● EXERCISE OBJECTIVE
Find the line holding "Please annotate the tall" in the entries below. Give it again exactly, along with every line after it up to and including the line holding "<point>18,11</point>".
____________________
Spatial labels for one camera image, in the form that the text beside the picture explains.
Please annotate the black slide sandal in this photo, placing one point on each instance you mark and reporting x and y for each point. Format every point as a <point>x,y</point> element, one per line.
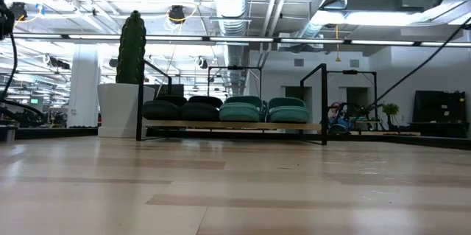
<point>200,112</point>
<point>160,111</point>

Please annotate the black metal frame rig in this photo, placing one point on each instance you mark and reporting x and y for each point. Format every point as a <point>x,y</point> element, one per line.
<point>349,71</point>

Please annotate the tall green cactus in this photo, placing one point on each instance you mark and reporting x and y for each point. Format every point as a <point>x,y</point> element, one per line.
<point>130,51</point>

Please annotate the green slide sandal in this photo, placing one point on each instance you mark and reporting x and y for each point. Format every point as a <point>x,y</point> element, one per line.
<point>289,114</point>
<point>239,112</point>

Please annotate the white angular planter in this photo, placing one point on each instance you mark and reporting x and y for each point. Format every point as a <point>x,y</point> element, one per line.
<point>117,109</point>

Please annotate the wooden shelf with black frame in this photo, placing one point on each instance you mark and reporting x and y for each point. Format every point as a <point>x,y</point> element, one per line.
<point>221,125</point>

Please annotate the black ceiling device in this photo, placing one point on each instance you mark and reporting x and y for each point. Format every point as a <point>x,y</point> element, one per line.
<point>177,14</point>
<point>18,11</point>

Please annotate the small potted plant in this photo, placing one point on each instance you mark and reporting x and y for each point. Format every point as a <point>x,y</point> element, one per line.
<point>391,109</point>

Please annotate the long light bar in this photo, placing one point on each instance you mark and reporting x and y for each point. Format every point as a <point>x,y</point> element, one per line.
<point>312,40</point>

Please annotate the blue and red object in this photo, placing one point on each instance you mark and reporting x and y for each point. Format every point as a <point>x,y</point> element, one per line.
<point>336,121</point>

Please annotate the black table edge rail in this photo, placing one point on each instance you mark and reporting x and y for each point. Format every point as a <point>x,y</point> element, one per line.
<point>55,133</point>

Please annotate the black cabinet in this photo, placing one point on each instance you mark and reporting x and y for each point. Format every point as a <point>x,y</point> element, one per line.
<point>438,109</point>

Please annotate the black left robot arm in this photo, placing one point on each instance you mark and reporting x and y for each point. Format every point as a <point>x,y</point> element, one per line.
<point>5,21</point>

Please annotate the white pillar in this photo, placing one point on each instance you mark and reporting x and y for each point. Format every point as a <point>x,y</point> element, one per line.
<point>84,91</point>

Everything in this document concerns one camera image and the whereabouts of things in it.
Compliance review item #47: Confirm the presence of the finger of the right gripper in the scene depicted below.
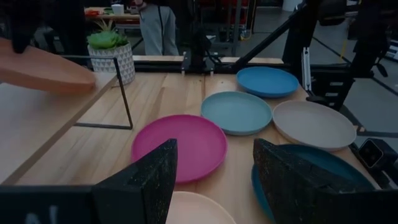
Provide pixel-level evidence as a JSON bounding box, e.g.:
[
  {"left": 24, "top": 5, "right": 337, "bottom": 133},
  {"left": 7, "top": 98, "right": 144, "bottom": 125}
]
[{"left": 11, "top": 30, "right": 34, "bottom": 54}]

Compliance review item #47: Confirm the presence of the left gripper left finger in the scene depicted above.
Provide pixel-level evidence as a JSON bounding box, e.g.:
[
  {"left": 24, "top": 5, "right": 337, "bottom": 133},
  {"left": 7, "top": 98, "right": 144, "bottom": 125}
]
[{"left": 91, "top": 138, "right": 178, "bottom": 224}]

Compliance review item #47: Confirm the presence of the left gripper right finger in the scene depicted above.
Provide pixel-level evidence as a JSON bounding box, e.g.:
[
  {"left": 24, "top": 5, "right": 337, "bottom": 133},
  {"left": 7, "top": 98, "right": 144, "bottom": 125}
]
[{"left": 252, "top": 138, "right": 343, "bottom": 224}]

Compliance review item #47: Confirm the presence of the terracotta orange plate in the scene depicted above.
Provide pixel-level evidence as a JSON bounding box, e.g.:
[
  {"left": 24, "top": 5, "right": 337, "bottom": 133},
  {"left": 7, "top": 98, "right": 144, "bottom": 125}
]
[{"left": 0, "top": 37, "right": 97, "bottom": 94}]

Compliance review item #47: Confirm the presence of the pale peach plate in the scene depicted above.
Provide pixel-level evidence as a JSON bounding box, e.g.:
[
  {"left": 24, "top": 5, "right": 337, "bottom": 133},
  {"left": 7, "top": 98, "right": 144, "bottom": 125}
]
[{"left": 165, "top": 190, "right": 237, "bottom": 224}]

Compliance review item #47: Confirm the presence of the dark teal plate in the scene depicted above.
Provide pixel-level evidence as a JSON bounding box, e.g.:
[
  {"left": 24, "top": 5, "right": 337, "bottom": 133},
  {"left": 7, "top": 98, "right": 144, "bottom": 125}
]
[{"left": 251, "top": 144, "right": 377, "bottom": 223}]

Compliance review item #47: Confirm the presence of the magenta plate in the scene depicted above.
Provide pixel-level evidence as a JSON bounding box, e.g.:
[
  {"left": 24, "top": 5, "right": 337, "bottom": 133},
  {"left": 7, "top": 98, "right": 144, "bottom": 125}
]
[{"left": 131, "top": 114, "right": 228, "bottom": 184}]

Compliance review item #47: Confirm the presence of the grey beige plate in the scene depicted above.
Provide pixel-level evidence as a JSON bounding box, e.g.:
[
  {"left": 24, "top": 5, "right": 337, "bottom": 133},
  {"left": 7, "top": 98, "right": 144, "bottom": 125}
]
[{"left": 272, "top": 100, "right": 358, "bottom": 152}]

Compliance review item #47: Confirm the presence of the pale blue-grey plate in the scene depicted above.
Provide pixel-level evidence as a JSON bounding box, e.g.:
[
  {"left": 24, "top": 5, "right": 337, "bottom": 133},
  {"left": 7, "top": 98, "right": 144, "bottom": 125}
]
[{"left": 200, "top": 90, "right": 273, "bottom": 136}]

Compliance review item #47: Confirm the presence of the bright blue plate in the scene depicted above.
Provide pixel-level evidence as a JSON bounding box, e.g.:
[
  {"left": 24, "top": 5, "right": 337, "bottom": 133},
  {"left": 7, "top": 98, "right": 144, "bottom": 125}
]
[{"left": 236, "top": 66, "right": 300, "bottom": 99}]

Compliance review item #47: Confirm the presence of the succulent in patterned white pot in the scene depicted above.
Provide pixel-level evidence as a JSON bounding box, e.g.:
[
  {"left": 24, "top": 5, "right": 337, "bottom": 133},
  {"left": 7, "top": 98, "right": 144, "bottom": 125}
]
[{"left": 86, "top": 19, "right": 136, "bottom": 86}]

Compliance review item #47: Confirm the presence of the white cup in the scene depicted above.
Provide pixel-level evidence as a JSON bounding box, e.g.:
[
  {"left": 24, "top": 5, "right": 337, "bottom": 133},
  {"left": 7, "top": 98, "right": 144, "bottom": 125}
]
[{"left": 111, "top": 3, "right": 125, "bottom": 16}]

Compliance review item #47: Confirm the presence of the background wooden table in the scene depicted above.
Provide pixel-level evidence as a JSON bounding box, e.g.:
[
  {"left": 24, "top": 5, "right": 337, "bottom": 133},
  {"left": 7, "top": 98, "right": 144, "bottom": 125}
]
[{"left": 83, "top": 6, "right": 141, "bottom": 22}]

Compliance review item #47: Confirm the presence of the person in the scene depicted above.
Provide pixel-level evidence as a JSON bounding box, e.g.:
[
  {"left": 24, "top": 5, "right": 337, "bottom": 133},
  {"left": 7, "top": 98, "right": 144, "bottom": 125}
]
[{"left": 133, "top": 0, "right": 180, "bottom": 57}]

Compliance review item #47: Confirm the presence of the black table-level camera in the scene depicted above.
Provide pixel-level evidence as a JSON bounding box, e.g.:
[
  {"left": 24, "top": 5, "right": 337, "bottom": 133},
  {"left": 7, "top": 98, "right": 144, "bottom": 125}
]
[{"left": 357, "top": 138, "right": 398, "bottom": 175}]

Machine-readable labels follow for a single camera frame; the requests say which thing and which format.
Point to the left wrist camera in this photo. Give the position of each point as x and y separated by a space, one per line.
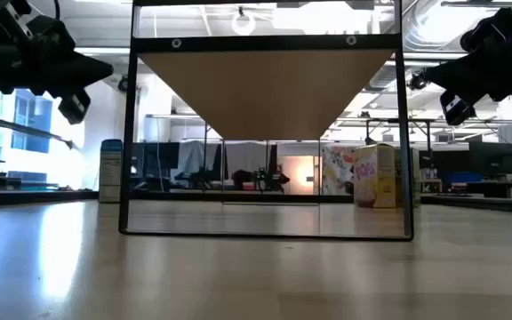
74 106

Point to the colourful floral poster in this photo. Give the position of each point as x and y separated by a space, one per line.
336 169

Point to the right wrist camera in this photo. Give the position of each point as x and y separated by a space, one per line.
457 109

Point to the yellow Pops cereal box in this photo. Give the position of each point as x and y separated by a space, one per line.
373 178
416 178

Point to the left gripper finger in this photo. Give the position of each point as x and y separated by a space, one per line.
96 71

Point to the white draped cloth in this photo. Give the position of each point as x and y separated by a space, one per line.
194 155

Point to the black ceiling spotlight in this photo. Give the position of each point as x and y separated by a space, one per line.
418 82

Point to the dark round wall camera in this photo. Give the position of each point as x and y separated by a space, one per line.
122 84

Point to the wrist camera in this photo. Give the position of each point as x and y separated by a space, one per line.
457 109
74 106

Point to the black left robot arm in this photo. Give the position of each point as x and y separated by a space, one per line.
16 26

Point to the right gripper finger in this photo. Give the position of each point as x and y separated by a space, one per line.
447 75

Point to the black background table frame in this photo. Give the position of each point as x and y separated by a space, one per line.
398 120

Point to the orange lit panel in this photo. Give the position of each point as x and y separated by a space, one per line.
300 173

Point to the black frame wooden shelf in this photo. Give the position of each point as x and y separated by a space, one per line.
267 89

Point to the small wooden side table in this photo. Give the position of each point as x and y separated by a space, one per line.
431 181

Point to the dark computer monitor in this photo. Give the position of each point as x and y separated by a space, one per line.
162 155
491 157

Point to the long ceiling light strip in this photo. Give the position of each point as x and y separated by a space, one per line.
434 56
105 51

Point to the dark slanted beam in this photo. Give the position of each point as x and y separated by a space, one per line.
38 133

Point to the blue cereal box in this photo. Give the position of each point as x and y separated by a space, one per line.
110 173

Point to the dark background robot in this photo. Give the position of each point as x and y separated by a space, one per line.
260 180

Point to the blue flat box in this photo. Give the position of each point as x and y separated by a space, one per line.
460 178

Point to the black aluminium table frame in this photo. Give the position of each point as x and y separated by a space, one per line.
38 196
____________________
● PROBLEM SOLUTION
Please annotate the tall green cactus in this photo, placing one point on each instance you mark and reporting x and y for each point. Format every point as a <point>x,y</point> element, one per line.
<point>130,51</point>

Please annotate the green slide sandal in this photo, placing one point on each instance you mark and reporting x and y for each point. Format every point as a <point>x,y</point> element, one per line.
<point>289,114</point>
<point>239,112</point>

Please annotate the white angular planter in this photo, placing one point on each instance you mark and reporting x and y for each point. Format every point as a <point>x,y</point> element, one per line.
<point>117,109</point>

Please annotate the wooden shelf with black frame in this photo, placing one point on each instance you mark and reporting x and y for each point. Format every point as a <point>x,y</point> element, one per line.
<point>221,125</point>

Please annotate the black ceiling device in this photo, placing one point on each instance you mark and reporting x and y for each point. Format every point as a <point>x,y</point> element, one per line.
<point>177,14</point>
<point>18,11</point>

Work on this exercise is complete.